■ Required action
From the first line to the last, write out the material verbatim.

■ Input data
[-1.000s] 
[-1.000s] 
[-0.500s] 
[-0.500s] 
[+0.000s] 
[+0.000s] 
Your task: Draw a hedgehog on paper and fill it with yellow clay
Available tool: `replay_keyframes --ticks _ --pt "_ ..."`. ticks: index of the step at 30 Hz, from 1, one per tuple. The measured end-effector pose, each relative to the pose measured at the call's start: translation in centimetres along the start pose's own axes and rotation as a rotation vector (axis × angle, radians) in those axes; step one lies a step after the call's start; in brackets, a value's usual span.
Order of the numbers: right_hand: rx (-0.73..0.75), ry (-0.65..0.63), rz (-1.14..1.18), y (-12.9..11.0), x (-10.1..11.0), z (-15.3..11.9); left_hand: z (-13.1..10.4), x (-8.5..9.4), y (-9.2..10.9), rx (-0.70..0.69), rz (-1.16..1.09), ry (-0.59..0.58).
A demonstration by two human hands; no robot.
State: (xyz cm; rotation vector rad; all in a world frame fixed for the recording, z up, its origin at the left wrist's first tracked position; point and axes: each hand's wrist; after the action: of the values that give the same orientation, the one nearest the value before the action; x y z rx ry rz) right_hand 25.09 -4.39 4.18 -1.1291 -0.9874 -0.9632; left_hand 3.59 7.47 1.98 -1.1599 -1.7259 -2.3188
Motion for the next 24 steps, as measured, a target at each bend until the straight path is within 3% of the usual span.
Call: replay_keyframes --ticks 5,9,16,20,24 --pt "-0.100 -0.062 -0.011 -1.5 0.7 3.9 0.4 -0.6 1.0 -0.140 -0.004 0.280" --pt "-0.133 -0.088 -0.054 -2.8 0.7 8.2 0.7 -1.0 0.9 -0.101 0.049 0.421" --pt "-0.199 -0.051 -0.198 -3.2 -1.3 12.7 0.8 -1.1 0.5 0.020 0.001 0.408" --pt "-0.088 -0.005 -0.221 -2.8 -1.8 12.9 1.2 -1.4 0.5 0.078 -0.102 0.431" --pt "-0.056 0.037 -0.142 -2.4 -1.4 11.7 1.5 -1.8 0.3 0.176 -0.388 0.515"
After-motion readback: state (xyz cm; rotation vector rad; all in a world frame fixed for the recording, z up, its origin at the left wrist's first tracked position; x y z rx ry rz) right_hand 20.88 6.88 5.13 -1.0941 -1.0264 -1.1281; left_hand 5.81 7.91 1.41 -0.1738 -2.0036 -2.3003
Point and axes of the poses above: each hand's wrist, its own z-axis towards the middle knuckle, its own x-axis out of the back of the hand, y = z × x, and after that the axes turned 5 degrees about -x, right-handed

■ The answer
[-1.000s] 
[-1.000s] 
[-0.500s] 
[-0.500s] 
[+0.000s] 
[+0.000s] 
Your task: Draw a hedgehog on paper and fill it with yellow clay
Available tool: `replay_keyframes --ticks _ --pt "_ ..."`. ticks: index of the step at 30 Hz, from 1, one per tuple. The measured end-effector pose, each relative to the pose measured at the call's start: translation in centimetres along the start pose's own axes and rotation as a rotation vector (axis × angle, radians) in those axes; step one lies a step after the call's start; in brackets, a value's usual span.
Order of the numbers: right_hand: rx (-0.73..0.75), ry (-0.65..0.63), rz (-1.14..1.18), y (-12.9..11.0), x (-10.1..11.0), z (-15.3..11.9); left_hand: z (-13.1..10.4), x (-8.5..9.4), y (-9.2..10.9), rx (-0.70..0.69), rz (-1.16..1.09), ry (-0.59..0.58).
A demonstration by two human hands; no robot.
State: (xyz cm; rotation vector rad; all in a world frame fixed for the recording, z up, its origin at the left wrist's first tracked position; point and axes: each hand's wrist; after the action: of the values that give the same orientation, the one nearest the value before the action; x y z rx ry rz) right_hand 25.09 -4.39 4.18 -1.1291 -0.9874 -0.9632; left_hand 3.59 7.47 1.98 -1.1599 -1.7259 -2.3188
Motion for the next 24 steps, as measured, a target at each bend until the straight path is within 3% of the usual span.
Call: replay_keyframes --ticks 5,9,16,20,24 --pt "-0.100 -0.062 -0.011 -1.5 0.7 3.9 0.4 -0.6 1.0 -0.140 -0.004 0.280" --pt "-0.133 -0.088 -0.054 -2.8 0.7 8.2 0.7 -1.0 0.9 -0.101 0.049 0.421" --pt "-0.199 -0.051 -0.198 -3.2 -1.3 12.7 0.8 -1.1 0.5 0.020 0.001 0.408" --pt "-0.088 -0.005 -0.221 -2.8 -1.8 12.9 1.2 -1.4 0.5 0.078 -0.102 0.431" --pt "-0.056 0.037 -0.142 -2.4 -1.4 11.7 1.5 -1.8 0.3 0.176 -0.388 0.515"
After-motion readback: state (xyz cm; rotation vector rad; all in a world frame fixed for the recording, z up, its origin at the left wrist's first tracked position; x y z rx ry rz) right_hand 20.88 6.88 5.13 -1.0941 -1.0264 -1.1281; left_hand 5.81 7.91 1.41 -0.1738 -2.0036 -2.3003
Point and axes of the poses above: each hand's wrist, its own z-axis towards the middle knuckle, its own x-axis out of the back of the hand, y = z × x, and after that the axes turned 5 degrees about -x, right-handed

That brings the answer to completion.